## Task details
Once you reach the line containing "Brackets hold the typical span", reproduce it and every later line exactly, through the end of the data.

## Supplied records

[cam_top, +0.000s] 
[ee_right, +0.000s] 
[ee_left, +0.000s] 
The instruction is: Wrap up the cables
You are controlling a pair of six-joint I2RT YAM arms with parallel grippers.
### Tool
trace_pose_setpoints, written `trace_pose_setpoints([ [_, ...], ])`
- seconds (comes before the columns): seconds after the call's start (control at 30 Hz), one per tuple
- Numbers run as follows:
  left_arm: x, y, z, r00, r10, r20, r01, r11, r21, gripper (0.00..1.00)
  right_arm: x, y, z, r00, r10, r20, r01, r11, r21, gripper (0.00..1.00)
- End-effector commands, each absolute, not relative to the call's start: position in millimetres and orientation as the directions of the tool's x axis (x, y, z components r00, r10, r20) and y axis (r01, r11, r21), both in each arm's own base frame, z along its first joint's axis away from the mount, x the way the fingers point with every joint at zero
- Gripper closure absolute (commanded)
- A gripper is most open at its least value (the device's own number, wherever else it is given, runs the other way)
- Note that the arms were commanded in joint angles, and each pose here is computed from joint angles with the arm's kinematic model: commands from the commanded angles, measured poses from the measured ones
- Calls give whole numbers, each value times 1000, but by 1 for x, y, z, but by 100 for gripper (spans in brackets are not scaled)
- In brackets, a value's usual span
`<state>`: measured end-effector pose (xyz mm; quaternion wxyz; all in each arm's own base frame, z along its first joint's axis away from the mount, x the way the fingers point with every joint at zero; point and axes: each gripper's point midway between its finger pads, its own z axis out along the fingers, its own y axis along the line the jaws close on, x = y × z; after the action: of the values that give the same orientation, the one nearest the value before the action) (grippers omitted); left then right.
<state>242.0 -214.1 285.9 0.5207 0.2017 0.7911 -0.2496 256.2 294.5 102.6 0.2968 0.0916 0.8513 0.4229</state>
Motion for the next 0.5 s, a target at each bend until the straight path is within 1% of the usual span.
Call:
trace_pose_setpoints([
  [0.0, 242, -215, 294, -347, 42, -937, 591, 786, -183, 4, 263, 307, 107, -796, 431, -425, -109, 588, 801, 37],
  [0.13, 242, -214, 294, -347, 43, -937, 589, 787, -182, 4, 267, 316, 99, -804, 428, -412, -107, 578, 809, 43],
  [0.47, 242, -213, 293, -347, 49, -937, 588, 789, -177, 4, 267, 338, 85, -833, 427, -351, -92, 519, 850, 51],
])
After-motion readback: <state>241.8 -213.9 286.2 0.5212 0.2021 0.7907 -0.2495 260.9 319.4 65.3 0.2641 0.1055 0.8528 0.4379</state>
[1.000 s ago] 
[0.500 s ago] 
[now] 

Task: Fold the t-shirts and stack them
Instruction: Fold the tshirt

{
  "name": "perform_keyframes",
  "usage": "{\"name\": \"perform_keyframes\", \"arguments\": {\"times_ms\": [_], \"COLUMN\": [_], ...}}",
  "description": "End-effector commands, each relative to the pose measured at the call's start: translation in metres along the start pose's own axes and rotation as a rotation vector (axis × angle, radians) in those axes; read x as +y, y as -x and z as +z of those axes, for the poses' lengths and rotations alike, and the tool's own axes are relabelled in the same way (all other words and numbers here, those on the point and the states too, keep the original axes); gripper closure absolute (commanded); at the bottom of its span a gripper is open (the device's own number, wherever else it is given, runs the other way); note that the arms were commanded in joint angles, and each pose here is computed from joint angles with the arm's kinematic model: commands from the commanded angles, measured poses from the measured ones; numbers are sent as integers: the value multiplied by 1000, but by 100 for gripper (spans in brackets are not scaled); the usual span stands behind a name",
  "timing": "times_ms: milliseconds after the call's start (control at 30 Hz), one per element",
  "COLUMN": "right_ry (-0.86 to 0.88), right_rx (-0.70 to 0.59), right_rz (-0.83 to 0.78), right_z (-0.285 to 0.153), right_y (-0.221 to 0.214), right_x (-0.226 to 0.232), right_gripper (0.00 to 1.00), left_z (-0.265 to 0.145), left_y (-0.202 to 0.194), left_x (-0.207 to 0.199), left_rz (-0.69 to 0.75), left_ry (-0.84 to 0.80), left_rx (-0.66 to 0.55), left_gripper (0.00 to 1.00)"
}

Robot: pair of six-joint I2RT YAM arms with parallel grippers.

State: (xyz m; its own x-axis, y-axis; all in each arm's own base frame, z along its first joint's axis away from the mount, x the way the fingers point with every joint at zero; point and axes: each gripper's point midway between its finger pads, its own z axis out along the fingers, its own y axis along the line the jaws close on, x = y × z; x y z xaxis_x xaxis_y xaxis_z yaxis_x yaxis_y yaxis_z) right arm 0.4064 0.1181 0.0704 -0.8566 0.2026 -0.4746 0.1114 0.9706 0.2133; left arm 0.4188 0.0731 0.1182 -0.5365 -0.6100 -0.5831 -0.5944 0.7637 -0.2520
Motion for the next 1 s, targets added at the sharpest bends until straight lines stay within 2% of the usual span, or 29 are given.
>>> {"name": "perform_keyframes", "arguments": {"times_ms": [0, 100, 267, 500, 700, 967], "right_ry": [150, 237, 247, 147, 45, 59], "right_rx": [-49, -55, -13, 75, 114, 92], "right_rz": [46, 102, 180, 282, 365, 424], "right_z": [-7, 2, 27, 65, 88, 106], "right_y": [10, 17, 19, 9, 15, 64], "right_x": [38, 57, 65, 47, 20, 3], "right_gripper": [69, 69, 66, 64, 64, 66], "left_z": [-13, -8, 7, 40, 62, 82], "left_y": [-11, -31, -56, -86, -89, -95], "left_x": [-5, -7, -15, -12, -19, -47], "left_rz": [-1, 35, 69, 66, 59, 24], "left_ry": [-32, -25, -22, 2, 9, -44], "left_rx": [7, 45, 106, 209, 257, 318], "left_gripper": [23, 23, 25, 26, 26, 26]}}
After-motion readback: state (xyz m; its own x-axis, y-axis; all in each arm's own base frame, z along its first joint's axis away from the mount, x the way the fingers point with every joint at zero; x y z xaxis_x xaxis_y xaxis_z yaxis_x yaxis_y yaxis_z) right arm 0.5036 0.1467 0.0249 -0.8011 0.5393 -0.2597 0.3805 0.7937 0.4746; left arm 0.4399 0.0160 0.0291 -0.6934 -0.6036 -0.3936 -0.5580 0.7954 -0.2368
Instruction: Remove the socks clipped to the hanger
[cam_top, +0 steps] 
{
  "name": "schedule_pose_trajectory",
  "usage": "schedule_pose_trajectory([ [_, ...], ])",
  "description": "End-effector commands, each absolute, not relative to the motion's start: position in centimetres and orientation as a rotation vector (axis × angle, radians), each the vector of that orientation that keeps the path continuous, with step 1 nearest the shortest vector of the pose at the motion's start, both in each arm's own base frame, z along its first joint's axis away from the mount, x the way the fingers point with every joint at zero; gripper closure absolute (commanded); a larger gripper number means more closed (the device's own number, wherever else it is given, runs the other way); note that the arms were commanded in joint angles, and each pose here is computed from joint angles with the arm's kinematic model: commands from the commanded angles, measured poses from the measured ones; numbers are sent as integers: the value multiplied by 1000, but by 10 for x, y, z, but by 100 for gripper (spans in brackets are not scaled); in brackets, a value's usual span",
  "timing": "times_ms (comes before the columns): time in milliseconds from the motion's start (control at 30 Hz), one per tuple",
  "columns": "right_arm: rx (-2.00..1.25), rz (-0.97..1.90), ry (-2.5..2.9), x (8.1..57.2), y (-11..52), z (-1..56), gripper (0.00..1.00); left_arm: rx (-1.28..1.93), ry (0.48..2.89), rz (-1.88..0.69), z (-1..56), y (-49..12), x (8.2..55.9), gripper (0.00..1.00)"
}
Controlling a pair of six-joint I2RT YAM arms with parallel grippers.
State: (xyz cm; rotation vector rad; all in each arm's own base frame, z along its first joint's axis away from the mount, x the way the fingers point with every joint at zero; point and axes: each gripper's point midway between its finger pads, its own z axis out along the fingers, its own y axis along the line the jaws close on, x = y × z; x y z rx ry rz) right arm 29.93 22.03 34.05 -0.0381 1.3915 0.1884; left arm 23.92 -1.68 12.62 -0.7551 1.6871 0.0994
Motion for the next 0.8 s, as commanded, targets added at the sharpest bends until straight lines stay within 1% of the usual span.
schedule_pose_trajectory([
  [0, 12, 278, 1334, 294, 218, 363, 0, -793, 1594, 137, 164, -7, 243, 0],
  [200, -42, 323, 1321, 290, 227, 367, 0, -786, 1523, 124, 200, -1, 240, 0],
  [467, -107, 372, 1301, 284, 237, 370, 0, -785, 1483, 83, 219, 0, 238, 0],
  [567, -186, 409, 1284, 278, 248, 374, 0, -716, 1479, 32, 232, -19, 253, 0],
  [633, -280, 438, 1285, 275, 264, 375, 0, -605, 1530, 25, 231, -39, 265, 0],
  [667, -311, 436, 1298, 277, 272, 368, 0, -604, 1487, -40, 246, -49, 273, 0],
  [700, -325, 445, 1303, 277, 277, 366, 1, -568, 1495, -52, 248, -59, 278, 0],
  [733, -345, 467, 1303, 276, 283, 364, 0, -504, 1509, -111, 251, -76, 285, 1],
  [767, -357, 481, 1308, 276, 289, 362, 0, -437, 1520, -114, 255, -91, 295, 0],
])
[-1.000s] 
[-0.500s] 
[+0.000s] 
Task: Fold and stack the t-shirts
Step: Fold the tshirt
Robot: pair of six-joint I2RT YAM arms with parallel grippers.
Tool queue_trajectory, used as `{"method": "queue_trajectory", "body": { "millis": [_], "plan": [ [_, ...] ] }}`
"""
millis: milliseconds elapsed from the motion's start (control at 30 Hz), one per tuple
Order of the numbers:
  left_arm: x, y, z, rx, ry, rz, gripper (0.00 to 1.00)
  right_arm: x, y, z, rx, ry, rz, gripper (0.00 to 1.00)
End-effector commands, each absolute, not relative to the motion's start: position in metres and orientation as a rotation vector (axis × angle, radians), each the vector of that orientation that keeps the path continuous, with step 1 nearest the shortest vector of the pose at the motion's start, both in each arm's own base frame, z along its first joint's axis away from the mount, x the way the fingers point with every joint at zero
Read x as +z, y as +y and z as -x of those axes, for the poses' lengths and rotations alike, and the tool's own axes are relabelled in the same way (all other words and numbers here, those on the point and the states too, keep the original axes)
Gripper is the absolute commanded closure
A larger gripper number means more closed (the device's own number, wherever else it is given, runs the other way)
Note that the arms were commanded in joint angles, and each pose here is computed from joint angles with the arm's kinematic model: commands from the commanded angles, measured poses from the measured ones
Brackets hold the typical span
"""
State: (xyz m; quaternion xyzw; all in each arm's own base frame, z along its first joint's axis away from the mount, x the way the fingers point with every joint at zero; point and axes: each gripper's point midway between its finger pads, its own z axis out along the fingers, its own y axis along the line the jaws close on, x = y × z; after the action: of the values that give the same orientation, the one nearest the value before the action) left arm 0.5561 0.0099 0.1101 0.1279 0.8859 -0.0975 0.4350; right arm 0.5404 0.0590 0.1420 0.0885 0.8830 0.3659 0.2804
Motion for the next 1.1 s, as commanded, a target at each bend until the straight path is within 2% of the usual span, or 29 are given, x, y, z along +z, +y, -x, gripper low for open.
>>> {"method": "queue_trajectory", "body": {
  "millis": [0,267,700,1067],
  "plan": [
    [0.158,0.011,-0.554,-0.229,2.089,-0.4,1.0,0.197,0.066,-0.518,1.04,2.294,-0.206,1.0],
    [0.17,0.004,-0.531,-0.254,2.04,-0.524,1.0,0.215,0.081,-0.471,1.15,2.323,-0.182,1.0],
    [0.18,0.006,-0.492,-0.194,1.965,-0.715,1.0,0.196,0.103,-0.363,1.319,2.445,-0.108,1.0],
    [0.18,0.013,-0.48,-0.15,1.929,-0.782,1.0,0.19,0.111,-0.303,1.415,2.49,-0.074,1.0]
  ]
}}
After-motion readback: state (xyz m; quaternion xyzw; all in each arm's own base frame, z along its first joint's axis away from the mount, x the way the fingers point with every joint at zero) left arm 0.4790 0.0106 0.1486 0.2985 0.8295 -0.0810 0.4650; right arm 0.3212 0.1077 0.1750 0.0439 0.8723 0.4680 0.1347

## Reply to the exercise
Brackets hold the typical span
"""
State: (xyz m; quaternion xyzw; all in each arm's own base frame, z along its first joint's axis away from the mount, x the way the fingers point with every joint at zero; point and axes: each gripper's point midway between its finger pads, its own z axis out along the fingers, its own y axis along the line the jaws close on, x = y × z; after the action: of the values that give the same orientation, the one nearest the value before the action) left arm 0.5561 0.0099 0.1101 0.1279 0.8859 -0.0975 0.4350; right arm 0.5404 0.0590 0.1420 0.0885 0.8830 0.3659 0.2804
Motion for the next 1.1 s, as commanded, a target at each bend until the straight path is within 2% of the usual span, or 29 are given, x, y, z along +z, +y, -x, gripper low for open.
>>> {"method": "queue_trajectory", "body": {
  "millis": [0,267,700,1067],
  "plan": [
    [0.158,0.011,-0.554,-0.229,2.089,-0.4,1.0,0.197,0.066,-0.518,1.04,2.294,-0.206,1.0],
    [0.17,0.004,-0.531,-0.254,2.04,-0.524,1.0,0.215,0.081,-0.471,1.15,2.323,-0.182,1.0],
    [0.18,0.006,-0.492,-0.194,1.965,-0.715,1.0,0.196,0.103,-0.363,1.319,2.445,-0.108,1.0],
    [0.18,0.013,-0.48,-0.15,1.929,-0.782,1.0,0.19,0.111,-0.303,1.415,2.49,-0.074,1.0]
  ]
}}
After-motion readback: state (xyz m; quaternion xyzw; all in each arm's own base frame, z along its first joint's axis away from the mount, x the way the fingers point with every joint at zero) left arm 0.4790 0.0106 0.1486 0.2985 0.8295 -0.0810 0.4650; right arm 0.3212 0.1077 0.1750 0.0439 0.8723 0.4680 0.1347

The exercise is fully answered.